━━━ EXTRACTED ENTRIES ━━━

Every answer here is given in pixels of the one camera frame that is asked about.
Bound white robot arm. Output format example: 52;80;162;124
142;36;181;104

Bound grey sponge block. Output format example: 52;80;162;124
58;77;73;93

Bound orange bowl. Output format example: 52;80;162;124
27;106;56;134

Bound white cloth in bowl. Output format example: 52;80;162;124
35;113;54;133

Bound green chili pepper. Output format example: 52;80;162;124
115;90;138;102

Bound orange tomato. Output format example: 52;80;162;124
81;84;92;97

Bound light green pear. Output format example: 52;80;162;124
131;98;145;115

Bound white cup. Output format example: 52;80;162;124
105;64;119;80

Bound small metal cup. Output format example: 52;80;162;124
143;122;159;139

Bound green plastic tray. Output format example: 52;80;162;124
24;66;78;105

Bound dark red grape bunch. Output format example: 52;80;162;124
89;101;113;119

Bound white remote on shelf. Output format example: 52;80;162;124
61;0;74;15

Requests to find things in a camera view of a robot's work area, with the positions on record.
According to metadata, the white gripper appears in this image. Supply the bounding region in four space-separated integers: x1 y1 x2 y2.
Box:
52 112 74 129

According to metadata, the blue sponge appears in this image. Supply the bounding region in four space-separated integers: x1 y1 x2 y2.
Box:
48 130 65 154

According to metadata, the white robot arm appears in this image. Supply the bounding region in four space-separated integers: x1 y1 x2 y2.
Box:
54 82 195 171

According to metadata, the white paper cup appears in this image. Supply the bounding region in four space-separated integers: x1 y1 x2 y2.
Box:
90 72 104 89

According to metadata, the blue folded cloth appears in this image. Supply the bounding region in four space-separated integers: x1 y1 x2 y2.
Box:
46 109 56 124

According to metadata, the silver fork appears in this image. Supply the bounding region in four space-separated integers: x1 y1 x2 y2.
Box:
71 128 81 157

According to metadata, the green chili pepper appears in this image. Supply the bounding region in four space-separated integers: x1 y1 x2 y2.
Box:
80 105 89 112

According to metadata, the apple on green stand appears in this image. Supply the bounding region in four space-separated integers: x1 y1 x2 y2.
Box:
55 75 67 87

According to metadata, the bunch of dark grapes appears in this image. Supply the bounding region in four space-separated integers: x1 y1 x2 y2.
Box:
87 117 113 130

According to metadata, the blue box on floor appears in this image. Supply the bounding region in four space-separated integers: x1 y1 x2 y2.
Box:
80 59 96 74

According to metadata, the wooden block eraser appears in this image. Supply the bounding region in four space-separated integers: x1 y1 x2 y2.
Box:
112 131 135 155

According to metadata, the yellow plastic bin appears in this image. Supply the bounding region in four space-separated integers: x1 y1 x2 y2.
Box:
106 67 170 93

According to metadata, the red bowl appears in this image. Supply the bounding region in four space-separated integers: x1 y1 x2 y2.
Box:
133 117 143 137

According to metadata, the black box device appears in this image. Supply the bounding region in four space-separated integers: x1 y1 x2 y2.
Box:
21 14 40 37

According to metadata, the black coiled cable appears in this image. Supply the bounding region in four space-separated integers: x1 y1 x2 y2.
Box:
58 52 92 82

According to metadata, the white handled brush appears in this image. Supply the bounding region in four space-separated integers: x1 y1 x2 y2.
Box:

━━━

• **TO DO**: How many lines in the records hold the string "camera"? Reply with the number alone.

• **RESPONSE BELOW**: 2